Now that we’ve looked inside AMD, let’s see what kind of competition they’ve got. In the high-end, you’ve got companies like Qualcomm, Apple, Nvidia and Samsung all of whom have absolutely gigantic presence in the market and have done so for quite some time. Then you’ve got up and coming companies like MediaTek, Rockchip and AllWinner that deliver the value proposition and will undercut your pricing like no other. The convenient thing for AMD, though, is that they already have pretty prominent positions within both TSMC and GlobalFoundaries and have the ability to utilize some of their allocated capacity to make some pretty good SoCs. You also have companies like Marvell and Broadcom that have kind-of sat out of the consumer ARM SoC segments, but clearly still want to play ball. It clearly won't be easy for AMD, but with the people and graphics IP they've got, it's entirely possible. Especially if they implement HSA as one of the features of their ARM based SoCs.

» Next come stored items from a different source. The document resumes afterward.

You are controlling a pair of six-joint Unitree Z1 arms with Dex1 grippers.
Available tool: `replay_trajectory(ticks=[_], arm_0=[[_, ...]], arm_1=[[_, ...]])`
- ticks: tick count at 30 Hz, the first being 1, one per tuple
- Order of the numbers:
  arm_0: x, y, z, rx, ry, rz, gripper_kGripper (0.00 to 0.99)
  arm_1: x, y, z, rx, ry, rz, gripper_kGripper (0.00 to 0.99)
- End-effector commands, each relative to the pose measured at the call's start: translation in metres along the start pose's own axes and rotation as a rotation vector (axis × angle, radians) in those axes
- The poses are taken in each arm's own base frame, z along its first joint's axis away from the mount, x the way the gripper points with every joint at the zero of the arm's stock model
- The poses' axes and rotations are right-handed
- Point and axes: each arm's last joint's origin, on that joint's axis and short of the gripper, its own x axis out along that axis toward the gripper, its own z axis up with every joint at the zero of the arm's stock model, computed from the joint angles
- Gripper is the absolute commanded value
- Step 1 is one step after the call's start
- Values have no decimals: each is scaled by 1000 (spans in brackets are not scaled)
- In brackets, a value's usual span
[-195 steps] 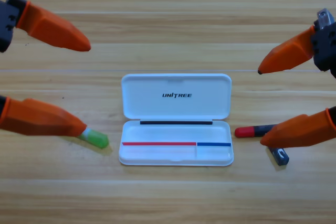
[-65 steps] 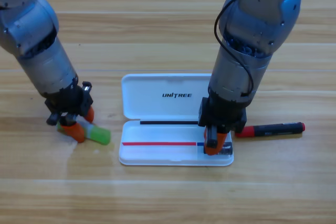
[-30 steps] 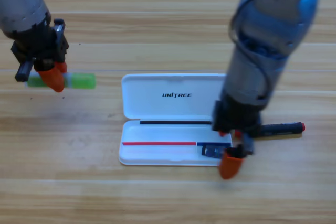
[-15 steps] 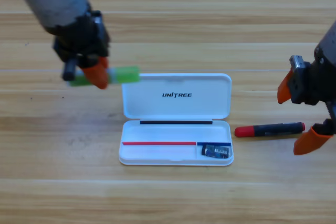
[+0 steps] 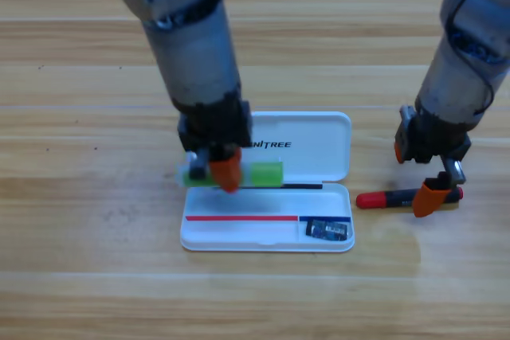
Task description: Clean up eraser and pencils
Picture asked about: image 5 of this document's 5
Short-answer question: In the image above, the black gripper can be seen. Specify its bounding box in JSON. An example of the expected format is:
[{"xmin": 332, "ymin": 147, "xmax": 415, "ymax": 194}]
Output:
[
  {"xmin": 177, "ymin": 95, "xmax": 254, "ymax": 193},
  {"xmin": 394, "ymin": 105, "xmax": 473, "ymax": 218}
]

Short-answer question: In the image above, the red and black marker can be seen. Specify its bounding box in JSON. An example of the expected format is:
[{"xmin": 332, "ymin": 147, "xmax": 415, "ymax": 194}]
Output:
[{"xmin": 355, "ymin": 186, "xmax": 465, "ymax": 210}]

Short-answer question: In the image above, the white Unitree pencil case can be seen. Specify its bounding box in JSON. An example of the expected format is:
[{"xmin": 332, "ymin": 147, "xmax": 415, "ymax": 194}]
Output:
[{"xmin": 179, "ymin": 111, "xmax": 355, "ymax": 253}]

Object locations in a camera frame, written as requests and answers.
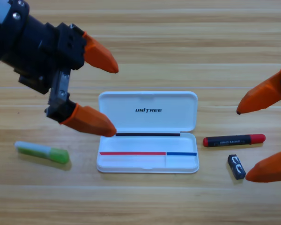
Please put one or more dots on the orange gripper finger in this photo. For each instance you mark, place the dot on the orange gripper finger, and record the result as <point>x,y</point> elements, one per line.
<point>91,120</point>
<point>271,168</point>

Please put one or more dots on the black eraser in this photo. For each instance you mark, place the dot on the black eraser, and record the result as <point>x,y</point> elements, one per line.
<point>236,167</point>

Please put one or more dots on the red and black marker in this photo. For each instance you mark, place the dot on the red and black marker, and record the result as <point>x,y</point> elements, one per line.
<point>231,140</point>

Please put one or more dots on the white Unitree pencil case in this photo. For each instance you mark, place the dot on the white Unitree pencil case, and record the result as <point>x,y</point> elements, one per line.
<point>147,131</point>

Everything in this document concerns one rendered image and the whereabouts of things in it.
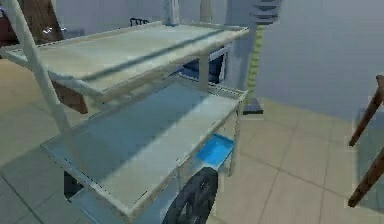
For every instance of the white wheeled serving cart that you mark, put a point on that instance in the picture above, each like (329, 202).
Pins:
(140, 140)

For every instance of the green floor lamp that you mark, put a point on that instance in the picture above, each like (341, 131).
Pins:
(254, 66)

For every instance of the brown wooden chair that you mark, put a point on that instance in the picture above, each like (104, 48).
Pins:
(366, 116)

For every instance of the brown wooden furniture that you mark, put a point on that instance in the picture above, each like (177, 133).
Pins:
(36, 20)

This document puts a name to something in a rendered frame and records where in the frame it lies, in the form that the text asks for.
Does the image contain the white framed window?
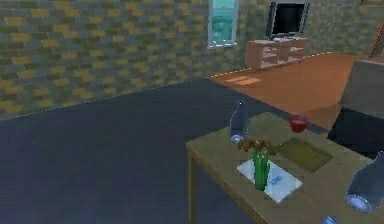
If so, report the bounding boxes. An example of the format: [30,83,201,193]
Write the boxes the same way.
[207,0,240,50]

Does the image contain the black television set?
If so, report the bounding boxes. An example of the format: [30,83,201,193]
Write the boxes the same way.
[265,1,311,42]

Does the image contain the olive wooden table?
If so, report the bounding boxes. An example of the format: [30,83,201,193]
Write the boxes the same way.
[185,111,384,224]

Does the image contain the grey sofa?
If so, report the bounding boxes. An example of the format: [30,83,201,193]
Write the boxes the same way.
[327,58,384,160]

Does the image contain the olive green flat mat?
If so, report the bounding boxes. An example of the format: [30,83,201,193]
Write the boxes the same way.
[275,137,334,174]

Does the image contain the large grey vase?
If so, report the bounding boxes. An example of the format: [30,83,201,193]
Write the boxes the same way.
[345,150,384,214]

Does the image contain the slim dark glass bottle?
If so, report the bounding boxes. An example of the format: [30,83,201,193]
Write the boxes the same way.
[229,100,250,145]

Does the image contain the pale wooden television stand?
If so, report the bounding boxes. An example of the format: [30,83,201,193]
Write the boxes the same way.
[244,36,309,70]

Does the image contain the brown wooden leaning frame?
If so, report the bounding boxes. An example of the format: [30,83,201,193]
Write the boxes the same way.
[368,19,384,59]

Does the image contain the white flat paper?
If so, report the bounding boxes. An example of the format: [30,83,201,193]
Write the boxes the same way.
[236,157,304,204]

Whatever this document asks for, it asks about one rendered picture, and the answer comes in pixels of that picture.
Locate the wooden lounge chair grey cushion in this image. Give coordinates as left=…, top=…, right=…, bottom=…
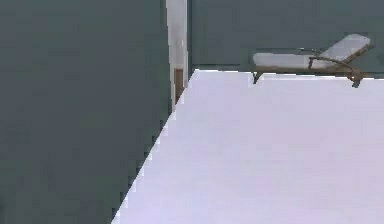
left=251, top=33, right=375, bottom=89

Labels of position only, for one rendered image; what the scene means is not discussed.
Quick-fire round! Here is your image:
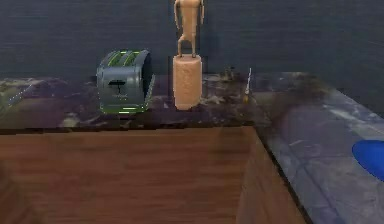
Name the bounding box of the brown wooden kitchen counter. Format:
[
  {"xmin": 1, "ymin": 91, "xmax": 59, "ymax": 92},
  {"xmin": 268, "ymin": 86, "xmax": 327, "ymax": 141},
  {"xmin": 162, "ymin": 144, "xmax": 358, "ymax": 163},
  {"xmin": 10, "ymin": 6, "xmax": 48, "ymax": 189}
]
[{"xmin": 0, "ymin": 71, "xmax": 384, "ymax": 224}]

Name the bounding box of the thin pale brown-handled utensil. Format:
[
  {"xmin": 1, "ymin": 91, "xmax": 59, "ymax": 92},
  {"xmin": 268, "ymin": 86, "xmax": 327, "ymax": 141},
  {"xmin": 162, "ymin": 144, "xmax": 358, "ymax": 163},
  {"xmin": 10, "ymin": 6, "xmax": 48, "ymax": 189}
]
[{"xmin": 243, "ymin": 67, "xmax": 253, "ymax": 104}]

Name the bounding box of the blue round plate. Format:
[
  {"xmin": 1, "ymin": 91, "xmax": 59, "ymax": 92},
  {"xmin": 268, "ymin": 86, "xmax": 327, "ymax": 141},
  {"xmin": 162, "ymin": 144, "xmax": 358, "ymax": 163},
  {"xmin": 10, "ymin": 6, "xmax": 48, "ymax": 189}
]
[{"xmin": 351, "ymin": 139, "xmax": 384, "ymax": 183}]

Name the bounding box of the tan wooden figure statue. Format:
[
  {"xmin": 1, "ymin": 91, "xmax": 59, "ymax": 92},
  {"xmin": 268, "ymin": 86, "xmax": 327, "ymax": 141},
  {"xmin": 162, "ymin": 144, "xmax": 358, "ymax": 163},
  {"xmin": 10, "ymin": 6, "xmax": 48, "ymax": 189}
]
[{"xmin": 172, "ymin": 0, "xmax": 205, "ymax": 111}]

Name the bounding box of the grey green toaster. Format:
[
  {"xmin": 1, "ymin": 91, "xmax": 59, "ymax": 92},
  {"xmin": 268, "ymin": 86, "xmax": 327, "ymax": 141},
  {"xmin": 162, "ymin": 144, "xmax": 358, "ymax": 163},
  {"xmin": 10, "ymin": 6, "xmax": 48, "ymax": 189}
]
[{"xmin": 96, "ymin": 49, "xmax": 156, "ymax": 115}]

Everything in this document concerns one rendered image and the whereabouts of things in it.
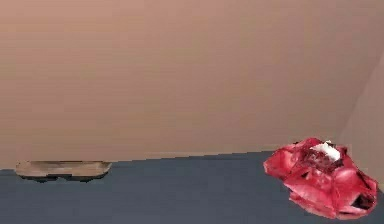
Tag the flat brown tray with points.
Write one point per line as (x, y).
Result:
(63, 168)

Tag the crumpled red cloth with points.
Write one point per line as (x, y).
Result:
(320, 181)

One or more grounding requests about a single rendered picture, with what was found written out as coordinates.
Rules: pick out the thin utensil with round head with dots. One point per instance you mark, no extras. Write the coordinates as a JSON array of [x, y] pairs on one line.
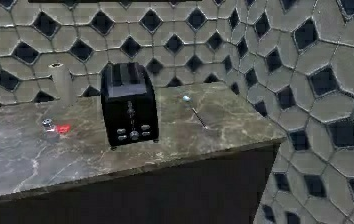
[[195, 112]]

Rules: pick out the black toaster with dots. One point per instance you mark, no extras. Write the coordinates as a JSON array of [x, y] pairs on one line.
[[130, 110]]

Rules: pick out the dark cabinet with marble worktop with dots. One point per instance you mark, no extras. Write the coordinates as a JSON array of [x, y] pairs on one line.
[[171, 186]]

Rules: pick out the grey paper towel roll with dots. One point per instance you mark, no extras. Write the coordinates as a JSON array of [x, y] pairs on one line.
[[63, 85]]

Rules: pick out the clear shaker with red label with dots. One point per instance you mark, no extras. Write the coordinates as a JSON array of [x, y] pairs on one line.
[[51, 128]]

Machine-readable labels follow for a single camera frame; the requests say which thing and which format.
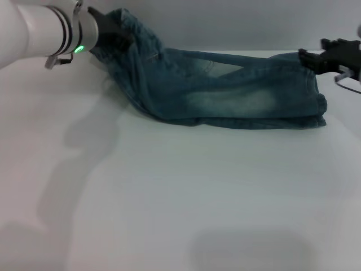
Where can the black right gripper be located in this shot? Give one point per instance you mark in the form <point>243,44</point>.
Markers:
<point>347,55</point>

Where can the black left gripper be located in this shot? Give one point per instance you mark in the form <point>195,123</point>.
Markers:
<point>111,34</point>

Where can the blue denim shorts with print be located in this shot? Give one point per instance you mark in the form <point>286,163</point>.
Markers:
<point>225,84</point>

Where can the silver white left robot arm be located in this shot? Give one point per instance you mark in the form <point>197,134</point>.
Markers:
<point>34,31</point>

Also, keep in mind that mobile data connectivity is playing an evermore important factor in smartphone and tablet design wins. While connectivity is currently more important in smartphones, it will be a matter of time until that becomes true with tablets as well. Currently, Qualcomm has a stranglehold on this field, but Intel, Samsung, Nvidia, Broadcom, MediaTek and Marvell have already developed or purchased their own IP for modem technology. All of the modem technology companies that once sold just modems (without an SoC) have all been acquired in the past few years and there simply isn't a company that AMD can acquire to gain this functionality. Lately, Qualcomm's messaging has been all about their wireless technology and how it sets them apart from the competition, so I feel that they are trying to drive the entire market discussion towards their strength as SoC performance reaches a level of parity.
Another concern is the fact that Microsoft's Windows 8 RT is not getting very much pull and if they are targeting an ARM SoC for mobile/tablets, they are going to have a very hard time selling very many chips. Nvidia learned this lesson the hard way with the first batch of Windows 8 RT tablets, as did Qualcomm, although they were more cautious than Nvidia was. Hopefully by the time AMD's consumer ARM SoCs reach the market, Microsoft will have a better operating system with a much more unified kernel across all CPU architectures.
Looking at the way things are right now, the x86 field is far less competitive for AMD when compared to the ARM field of competitors in mobile. AMD has struggled against Intel in terms of x86 absolute performance and has failed to compete with Intel and ARM companies in the tablet space. While I don’t entirely see AMD’s x86 mobile SoCs disappearing it certainly seems possible to consider that they will become a more ARM-heavy company in mobile and possibly even servers. Also keep in mind that I wouldn't expect AMD to come to market with any consumer products utilizing an ARM chip until at least late 2014 or early 2015. This would theoretically also put them in a good place for a new Windows operating system launch as well, if Microsoft doesn't botch it like they did Windows 8.